→ Work required
Beneath this instruction is a block of data; output from it exactly the lines that run from the one containing "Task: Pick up" through the one containing "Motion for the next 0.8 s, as", inclusive.

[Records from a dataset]
================
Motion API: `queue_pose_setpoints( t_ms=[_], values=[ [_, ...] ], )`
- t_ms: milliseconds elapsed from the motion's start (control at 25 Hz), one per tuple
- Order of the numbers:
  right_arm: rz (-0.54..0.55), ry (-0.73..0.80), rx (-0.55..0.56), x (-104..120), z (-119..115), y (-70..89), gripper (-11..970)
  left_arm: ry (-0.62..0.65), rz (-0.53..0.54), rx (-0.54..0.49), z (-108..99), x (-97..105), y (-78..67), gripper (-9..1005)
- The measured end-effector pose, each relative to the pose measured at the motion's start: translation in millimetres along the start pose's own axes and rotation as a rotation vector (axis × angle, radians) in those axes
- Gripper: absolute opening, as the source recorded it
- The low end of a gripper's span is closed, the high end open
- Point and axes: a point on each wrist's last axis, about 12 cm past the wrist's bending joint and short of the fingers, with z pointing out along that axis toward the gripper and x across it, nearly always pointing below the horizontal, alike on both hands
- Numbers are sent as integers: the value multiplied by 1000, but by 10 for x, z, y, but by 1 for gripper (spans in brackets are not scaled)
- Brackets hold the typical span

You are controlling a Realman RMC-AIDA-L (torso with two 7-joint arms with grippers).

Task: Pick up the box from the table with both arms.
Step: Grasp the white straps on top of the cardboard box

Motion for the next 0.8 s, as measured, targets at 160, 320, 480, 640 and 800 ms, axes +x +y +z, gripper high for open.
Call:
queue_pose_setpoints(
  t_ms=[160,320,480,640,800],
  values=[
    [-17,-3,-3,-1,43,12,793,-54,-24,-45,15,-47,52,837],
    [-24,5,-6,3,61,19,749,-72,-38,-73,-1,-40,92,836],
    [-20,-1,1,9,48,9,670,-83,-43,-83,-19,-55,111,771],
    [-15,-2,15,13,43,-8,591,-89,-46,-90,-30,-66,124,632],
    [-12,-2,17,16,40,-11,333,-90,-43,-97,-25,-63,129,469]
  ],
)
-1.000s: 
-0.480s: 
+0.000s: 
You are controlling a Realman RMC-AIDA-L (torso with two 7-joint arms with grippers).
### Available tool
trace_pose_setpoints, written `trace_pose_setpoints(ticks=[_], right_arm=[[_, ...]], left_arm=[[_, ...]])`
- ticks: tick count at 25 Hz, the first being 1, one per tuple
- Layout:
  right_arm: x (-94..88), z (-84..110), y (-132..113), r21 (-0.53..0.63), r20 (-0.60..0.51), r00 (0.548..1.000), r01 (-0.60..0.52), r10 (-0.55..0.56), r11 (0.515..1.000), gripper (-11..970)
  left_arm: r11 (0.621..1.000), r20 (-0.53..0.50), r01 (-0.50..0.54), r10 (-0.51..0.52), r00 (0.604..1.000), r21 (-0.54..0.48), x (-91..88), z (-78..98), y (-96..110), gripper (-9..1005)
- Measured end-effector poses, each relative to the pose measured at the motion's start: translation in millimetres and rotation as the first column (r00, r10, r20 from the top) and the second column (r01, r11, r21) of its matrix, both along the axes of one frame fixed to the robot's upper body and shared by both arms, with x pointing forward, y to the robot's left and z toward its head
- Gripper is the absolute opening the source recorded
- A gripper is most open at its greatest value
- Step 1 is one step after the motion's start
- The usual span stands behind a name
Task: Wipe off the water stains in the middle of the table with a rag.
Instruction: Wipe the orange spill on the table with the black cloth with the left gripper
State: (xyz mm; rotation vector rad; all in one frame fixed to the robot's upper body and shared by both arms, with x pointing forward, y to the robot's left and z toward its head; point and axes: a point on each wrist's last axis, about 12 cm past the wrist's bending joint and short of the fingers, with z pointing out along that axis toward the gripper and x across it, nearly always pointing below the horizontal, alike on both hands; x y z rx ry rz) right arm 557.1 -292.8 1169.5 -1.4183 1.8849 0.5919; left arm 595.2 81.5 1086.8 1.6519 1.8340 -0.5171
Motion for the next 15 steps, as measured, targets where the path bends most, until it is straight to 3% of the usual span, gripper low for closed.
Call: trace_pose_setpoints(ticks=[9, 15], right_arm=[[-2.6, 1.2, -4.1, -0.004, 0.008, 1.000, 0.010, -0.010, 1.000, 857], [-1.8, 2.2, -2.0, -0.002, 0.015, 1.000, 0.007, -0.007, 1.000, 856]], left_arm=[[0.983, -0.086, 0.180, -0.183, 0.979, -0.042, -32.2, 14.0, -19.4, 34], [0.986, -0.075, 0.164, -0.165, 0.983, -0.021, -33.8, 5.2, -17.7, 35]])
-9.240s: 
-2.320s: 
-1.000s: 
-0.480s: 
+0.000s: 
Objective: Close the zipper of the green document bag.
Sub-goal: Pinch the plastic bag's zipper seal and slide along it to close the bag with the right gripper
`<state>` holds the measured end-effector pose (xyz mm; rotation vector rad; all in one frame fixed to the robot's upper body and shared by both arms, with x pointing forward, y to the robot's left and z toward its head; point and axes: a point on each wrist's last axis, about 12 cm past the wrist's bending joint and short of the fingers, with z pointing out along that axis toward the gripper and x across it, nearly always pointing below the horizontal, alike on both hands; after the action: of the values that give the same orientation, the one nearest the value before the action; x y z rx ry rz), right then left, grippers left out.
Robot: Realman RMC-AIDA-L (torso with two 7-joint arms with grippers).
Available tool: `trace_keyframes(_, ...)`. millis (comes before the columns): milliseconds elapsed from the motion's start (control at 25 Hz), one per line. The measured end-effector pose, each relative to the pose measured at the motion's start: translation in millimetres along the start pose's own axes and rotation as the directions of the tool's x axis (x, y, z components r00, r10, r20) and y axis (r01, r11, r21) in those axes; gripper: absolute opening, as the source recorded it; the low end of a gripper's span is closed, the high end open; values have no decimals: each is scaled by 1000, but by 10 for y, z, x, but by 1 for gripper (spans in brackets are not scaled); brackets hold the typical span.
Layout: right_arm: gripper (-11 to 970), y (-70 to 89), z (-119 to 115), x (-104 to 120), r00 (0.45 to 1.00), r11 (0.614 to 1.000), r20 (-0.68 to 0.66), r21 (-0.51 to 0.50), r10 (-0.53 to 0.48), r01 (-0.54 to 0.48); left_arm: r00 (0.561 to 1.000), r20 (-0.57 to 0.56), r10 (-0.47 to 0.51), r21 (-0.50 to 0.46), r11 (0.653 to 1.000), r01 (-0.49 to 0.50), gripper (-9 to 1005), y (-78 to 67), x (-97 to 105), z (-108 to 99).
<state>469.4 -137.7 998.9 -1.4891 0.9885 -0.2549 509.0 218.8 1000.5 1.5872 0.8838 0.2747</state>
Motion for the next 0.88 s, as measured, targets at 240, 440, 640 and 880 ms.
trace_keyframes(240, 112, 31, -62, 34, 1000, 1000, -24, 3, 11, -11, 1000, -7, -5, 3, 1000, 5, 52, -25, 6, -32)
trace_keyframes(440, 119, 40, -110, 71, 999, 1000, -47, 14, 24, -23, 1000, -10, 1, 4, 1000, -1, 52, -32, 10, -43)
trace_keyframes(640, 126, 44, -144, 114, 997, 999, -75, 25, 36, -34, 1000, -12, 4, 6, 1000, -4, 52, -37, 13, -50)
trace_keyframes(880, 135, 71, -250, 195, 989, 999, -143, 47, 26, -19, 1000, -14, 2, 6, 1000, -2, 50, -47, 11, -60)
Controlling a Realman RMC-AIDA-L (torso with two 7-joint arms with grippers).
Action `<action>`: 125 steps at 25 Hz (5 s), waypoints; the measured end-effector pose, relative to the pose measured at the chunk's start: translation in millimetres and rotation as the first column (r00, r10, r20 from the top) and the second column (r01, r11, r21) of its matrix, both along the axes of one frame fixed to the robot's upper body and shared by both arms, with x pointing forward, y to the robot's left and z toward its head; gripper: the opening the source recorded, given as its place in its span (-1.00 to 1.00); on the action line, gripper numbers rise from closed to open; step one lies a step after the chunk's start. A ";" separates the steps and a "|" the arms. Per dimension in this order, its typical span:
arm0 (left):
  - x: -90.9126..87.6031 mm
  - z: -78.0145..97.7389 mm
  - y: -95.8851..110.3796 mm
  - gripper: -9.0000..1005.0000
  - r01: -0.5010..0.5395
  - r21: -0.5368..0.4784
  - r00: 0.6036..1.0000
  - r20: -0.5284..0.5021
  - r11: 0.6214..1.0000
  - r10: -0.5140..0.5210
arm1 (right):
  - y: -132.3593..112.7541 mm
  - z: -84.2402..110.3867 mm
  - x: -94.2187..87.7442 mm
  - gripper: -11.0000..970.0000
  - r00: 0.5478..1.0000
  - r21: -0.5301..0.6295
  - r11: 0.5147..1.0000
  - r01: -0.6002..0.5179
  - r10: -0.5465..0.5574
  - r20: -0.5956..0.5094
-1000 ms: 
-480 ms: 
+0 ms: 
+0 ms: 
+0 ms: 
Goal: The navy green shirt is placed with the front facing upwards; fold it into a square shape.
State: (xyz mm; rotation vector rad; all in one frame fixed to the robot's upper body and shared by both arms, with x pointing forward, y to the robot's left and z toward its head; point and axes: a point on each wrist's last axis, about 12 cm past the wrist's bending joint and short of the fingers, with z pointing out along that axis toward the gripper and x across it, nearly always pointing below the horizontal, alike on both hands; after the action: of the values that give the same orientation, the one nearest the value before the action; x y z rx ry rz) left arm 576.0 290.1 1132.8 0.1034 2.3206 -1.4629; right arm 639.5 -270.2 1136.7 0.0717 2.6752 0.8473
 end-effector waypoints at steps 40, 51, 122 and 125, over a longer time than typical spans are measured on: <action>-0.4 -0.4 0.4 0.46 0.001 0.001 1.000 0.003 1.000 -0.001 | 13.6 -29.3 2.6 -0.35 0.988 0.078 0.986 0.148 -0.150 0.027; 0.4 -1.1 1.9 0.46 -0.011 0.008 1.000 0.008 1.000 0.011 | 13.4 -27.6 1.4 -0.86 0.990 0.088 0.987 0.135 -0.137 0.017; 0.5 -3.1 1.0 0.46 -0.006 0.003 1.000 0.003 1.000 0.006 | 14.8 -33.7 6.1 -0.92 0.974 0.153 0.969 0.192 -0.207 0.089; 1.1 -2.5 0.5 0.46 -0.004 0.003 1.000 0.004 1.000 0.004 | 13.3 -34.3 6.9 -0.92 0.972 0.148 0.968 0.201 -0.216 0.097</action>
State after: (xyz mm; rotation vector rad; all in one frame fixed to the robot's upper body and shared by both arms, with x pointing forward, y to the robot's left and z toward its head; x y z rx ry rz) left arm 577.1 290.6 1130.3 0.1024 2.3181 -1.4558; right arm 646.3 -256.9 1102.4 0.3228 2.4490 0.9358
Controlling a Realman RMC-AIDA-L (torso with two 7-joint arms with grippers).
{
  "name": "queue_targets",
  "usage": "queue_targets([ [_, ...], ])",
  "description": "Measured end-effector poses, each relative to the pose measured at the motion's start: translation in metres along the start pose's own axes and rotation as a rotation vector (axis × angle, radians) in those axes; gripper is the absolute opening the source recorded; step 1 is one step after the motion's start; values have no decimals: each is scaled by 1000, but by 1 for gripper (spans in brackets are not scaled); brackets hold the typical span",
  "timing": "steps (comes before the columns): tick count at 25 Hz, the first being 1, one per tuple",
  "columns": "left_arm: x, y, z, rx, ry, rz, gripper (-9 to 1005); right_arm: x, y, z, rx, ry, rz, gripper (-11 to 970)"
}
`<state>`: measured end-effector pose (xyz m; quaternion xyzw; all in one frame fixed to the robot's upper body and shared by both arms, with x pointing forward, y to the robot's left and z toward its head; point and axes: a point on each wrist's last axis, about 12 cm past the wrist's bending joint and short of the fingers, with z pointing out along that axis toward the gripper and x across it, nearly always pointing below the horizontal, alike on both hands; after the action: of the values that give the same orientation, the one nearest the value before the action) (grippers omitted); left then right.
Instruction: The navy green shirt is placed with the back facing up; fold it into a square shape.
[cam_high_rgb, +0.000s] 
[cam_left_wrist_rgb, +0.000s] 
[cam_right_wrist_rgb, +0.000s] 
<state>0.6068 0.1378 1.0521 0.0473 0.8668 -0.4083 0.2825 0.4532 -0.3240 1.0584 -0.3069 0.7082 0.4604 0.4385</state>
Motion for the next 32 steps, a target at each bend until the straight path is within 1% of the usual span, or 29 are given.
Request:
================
→ Your response
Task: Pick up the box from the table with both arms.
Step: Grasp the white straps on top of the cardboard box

Motion for the next 0.8 s, as measured, targets at 160, 320, 480, 640 and 800 ms, axes +x +y +z, gripper high for open.

The given output is complete.